Your task: Please set down each entry exactly, omitting any picture it holds.

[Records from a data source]
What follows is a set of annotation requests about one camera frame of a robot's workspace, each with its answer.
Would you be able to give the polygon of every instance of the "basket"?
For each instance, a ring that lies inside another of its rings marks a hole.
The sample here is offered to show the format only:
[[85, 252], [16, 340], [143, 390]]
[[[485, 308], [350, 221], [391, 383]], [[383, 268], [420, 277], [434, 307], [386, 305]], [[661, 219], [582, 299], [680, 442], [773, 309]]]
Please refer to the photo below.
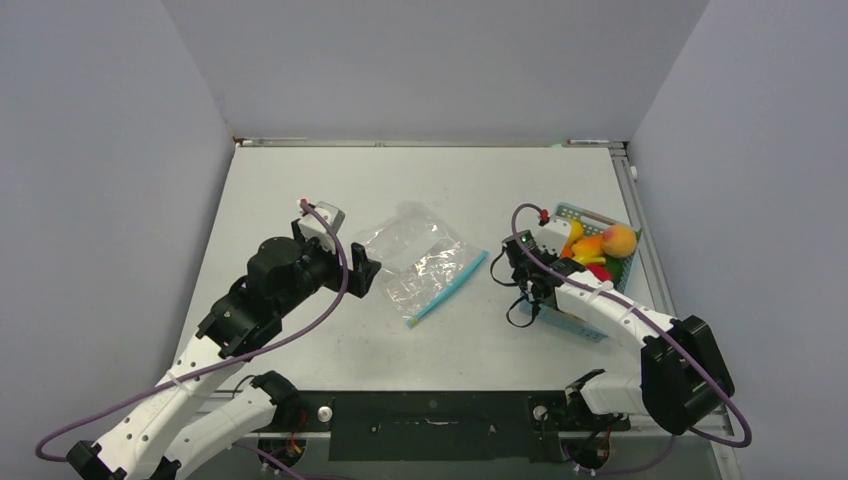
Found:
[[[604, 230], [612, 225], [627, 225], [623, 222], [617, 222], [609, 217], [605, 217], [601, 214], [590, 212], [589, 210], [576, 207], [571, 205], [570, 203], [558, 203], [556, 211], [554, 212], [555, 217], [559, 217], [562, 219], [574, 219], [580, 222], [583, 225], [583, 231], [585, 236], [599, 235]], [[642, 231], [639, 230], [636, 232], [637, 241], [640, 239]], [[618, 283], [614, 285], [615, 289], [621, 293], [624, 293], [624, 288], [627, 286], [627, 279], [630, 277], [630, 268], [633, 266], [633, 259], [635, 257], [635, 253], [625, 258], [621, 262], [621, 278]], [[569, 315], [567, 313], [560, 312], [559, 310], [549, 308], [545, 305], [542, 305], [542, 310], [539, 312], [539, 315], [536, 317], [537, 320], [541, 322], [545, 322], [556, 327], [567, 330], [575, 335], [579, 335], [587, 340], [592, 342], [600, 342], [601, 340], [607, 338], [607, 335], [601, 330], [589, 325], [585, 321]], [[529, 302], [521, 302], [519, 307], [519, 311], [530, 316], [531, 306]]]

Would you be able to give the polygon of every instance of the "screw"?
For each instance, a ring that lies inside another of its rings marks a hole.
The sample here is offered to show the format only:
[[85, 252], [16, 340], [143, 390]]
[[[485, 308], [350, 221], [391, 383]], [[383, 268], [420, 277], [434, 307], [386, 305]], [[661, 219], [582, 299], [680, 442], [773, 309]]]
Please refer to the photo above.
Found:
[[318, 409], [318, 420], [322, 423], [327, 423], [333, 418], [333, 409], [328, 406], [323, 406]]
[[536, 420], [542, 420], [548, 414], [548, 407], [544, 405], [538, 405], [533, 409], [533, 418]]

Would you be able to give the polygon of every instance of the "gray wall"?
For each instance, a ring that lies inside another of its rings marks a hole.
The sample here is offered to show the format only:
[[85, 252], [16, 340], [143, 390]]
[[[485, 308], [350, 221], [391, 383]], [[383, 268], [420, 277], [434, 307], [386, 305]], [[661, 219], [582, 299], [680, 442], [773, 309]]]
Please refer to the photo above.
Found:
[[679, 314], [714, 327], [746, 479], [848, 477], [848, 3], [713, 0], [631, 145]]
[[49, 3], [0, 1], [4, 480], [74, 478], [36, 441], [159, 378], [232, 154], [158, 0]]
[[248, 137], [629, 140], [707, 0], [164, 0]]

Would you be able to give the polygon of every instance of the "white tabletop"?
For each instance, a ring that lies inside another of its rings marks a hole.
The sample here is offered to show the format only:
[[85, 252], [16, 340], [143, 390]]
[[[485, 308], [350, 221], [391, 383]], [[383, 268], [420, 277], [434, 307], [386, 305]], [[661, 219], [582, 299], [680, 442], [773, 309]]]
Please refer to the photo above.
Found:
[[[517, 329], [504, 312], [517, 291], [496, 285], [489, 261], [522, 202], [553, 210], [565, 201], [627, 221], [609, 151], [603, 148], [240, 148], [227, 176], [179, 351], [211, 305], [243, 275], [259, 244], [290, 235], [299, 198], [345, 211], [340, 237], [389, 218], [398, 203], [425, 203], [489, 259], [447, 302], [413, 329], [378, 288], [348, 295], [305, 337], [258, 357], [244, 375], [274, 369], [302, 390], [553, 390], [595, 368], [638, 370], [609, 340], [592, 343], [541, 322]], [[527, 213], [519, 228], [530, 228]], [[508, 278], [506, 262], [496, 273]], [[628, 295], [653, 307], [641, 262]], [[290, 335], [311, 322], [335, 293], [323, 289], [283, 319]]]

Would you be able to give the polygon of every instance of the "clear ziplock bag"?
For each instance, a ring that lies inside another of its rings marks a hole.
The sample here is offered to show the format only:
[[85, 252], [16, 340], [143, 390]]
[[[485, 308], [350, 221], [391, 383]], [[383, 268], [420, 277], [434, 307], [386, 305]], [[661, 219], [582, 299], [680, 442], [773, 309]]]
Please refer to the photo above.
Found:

Result of this exercise:
What follows is a set of annotation requests about one camera frame of a robot's workspace, each with its answer.
Would you be able to give the polygon of every instance of the "basket"?
For each instance, a ring that lies inside another of its rings marks a hole.
The sample here is offered to show the format only:
[[85, 252], [16, 340], [143, 390]]
[[[485, 308], [350, 221], [391, 383]], [[383, 268], [420, 277], [434, 307], [386, 305]], [[661, 219], [582, 299], [680, 442], [773, 309]]]
Please refer to the photo below.
Found:
[[[604, 230], [612, 225], [627, 225], [623, 222], [617, 222], [609, 217], [605, 217], [601, 214], [590, 212], [589, 210], [576, 207], [571, 205], [570, 203], [558, 203], [556, 211], [554, 212], [555, 217], [559, 217], [562, 219], [574, 219], [580, 222], [583, 225], [583, 231], [585, 236], [599, 235]], [[642, 231], [639, 230], [636, 232], [637, 241], [640, 239]], [[618, 283], [614, 285], [615, 289], [621, 293], [624, 293], [624, 288], [627, 286], [627, 279], [630, 277], [630, 268], [633, 266], [633, 259], [635, 257], [635, 253], [625, 258], [621, 262], [621, 278]], [[569, 315], [567, 313], [560, 312], [559, 310], [549, 308], [545, 305], [542, 305], [542, 310], [539, 312], [539, 315], [536, 317], [537, 320], [541, 322], [545, 322], [556, 327], [567, 330], [575, 335], [579, 335], [587, 340], [592, 342], [600, 342], [601, 340], [607, 338], [607, 335], [601, 330], [589, 325], [585, 321]], [[529, 302], [521, 302], [519, 307], [519, 311], [530, 316], [531, 306]]]

Would you be able to give the polygon of every instance of the "screw"?
For each instance, a ring that lies inside another of its rings marks a hole.
The sample here is offered to show the format only:
[[85, 252], [16, 340], [143, 390]]
[[[485, 308], [350, 221], [391, 383]], [[383, 268], [420, 277], [434, 307], [386, 305]], [[661, 219], [582, 299], [680, 442], [773, 309]]]
Please refer to the photo above.
Found:
[[318, 409], [318, 420], [322, 423], [327, 423], [333, 418], [333, 409], [328, 406], [323, 406]]
[[536, 420], [542, 420], [548, 414], [548, 407], [544, 405], [538, 405], [533, 409], [533, 418]]

Would you be able to give the polygon of every instance of the "gray wall"?
For each instance, a ring that lies inside another of its rings marks a hole.
The sample here is offered to show the format only:
[[85, 252], [16, 340], [143, 390]]
[[[485, 308], [350, 221], [391, 383]], [[383, 268], [420, 277], [434, 307], [386, 305]], [[661, 219], [582, 299], [680, 442], [773, 309]]]
Please refer to the photo above.
Found:
[[679, 314], [714, 327], [746, 479], [848, 477], [848, 3], [713, 0], [631, 145]]
[[49, 3], [0, 1], [4, 480], [74, 478], [36, 441], [159, 378], [232, 154], [158, 0]]
[[248, 137], [629, 140], [707, 0], [164, 0]]

Would you be able to give the polygon of every instance of the "white tabletop"?
For each instance, a ring that lies inside another of its rings marks a hole.
The sample here is offered to show the format only:
[[85, 252], [16, 340], [143, 390]]
[[[485, 308], [350, 221], [391, 383]], [[383, 268], [420, 277], [434, 307], [386, 305]], [[661, 219], [582, 299], [680, 442], [773, 309]]]
Please refer to the photo above.
Found:
[[[517, 329], [504, 312], [517, 291], [496, 285], [489, 261], [522, 202], [553, 210], [565, 201], [627, 221], [609, 151], [603, 148], [240, 148], [227, 176], [179, 351], [211, 305], [243, 275], [259, 244], [290, 235], [299, 198], [345, 211], [340, 237], [389, 218], [398, 203], [425, 203], [489, 259], [447, 302], [413, 329], [378, 288], [348, 295], [305, 337], [258, 357], [244, 375], [274, 369], [302, 390], [553, 390], [595, 368], [638, 370], [609, 340], [592, 343], [541, 322]], [[527, 213], [519, 228], [530, 228]], [[508, 278], [506, 262], [496, 273]], [[628, 295], [653, 307], [641, 262]], [[290, 335], [311, 322], [335, 293], [323, 289], [283, 319]]]

Would you be able to give the polygon of every instance of the "clear ziplock bag"?
For each instance, a ring that lies inside another of its rings marks a hole.
The sample here is offered to show the format only:
[[85, 252], [16, 340], [143, 390]]
[[[485, 308], [350, 221], [391, 383]], [[383, 268], [420, 277], [434, 307], [386, 305]], [[661, 219], [582, 299], [680, 442], [773, 309]]]
Please refer to the photo above.
Found:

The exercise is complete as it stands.